** Material supplied follows **
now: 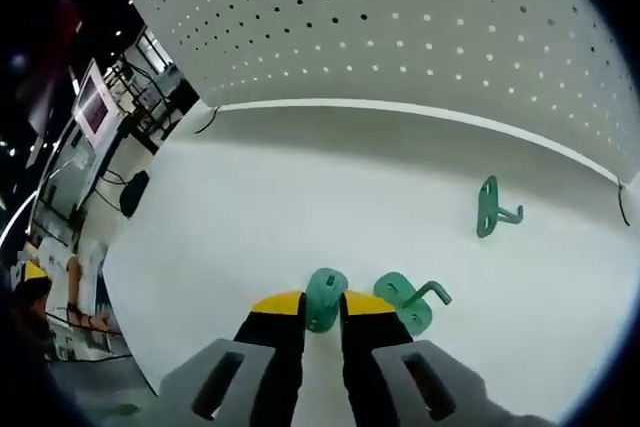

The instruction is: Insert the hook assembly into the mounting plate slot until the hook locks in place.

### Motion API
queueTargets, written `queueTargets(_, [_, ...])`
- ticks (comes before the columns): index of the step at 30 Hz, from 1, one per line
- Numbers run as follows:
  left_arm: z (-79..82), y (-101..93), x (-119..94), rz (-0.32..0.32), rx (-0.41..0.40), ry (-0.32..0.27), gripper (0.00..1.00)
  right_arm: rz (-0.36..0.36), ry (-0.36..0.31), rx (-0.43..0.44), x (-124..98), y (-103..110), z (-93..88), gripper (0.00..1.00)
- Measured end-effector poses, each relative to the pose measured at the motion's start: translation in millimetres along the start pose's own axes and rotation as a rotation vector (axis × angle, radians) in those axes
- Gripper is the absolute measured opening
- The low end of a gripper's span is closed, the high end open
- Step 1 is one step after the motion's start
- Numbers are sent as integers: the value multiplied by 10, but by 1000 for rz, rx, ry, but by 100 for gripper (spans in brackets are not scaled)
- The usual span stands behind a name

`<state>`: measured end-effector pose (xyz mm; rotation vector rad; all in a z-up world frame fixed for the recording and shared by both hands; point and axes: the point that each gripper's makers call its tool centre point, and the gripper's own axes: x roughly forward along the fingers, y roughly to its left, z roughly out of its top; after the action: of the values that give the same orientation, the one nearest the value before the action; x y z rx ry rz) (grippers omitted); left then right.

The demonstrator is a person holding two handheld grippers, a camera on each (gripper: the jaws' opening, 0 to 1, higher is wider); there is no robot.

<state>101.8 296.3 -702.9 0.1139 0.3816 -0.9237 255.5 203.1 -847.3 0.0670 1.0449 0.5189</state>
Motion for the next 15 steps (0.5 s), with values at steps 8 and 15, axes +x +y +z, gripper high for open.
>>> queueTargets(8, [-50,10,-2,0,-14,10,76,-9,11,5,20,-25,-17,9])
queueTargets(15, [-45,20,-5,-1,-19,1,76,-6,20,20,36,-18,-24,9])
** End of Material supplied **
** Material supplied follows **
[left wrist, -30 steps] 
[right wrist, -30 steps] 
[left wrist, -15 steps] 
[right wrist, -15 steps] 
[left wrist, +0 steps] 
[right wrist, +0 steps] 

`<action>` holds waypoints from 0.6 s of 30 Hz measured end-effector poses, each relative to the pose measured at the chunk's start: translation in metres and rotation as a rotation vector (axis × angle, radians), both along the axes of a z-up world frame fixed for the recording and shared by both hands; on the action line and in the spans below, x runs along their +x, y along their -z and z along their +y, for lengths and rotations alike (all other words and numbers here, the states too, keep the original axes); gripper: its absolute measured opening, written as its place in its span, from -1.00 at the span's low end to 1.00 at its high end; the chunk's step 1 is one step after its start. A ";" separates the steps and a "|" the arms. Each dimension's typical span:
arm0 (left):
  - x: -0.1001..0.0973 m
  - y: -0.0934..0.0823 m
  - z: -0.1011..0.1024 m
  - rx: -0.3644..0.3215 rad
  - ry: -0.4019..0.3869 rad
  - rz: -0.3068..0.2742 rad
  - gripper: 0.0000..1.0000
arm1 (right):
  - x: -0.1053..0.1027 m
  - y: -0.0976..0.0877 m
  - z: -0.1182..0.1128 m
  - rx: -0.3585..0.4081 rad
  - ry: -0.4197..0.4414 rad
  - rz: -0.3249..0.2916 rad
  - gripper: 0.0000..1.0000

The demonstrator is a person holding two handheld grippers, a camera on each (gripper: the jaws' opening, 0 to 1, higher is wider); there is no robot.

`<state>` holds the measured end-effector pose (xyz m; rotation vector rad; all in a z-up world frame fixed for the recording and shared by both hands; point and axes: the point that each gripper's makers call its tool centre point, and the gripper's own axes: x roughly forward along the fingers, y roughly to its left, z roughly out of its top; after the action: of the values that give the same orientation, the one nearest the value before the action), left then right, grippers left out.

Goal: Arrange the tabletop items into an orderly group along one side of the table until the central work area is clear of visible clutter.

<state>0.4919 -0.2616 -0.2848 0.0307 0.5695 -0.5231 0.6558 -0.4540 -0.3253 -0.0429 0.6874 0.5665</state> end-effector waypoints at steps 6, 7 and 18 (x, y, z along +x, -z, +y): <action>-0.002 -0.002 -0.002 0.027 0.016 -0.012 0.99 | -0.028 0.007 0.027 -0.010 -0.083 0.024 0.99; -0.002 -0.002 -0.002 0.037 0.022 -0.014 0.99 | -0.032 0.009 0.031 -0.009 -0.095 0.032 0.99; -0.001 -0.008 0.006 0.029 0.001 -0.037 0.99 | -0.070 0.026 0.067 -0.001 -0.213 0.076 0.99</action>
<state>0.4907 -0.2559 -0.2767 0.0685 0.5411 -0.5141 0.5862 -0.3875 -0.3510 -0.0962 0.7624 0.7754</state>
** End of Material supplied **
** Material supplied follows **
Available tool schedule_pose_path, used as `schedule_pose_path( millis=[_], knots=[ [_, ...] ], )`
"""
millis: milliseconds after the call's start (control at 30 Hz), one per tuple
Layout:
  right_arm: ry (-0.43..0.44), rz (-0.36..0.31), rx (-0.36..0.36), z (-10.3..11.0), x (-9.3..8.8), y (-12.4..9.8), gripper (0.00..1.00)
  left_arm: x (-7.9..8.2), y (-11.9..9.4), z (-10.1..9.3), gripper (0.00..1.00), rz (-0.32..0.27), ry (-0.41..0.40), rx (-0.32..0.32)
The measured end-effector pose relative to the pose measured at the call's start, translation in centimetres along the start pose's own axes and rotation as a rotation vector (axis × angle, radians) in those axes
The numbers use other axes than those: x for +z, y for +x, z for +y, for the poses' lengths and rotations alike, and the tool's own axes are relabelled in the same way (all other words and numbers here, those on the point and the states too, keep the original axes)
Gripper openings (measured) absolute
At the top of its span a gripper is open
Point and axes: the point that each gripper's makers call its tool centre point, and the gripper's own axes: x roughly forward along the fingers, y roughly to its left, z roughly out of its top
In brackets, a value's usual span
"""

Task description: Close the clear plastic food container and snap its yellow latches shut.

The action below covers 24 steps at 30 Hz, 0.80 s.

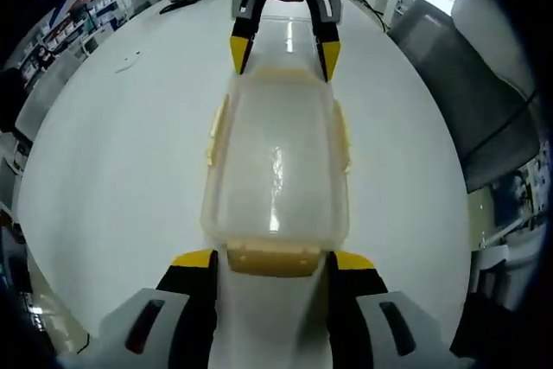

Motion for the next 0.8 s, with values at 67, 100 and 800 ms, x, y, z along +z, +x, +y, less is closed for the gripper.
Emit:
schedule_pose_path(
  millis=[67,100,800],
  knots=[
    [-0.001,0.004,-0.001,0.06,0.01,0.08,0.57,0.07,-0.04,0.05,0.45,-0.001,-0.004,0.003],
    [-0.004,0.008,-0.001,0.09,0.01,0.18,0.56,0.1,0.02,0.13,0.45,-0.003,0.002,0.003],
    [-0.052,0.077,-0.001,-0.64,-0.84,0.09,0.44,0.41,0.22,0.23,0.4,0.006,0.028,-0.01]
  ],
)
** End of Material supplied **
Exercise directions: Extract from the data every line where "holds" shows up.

Solution for this exercise:
`<action>` holds waypoints from 0.6 s of 30 Hz measured end-effector poses, each relative to the pose measured at the chunk's start: translation in metres and rotation as a rotation vector (axis × angle, radians), both along the axes of a z-up world frame fixed for the recording and shared by both hands; on the action line and in the spans below, x runs along their +x, y along their -z and z along their +y, for lengths and rotations alike (all other words and numbers here, the states too, keep the original axes); gripper: its absolute measured opening, written as its place in its span, from -1.00 at the span's low end to 1.00 at its high end; the chunk's step 1 is one step after its start. A ";" separates the steps and a "|" the arms. Each dimension's typical span:
`<state>` holds the measured end-effector pose (xyz m; rotation vector rad; all in a z-up world frame fixed for the recording and shared by both hands; point and axes: the point that each gripper's makers call its tool centre point, and the gripper's own axes: x roughly forward along the fingers, y roughly to its left, z roughly out of its top; after the action: of the values that give the same orientation, the one nearest the value before the action), left then right, grippers left out.

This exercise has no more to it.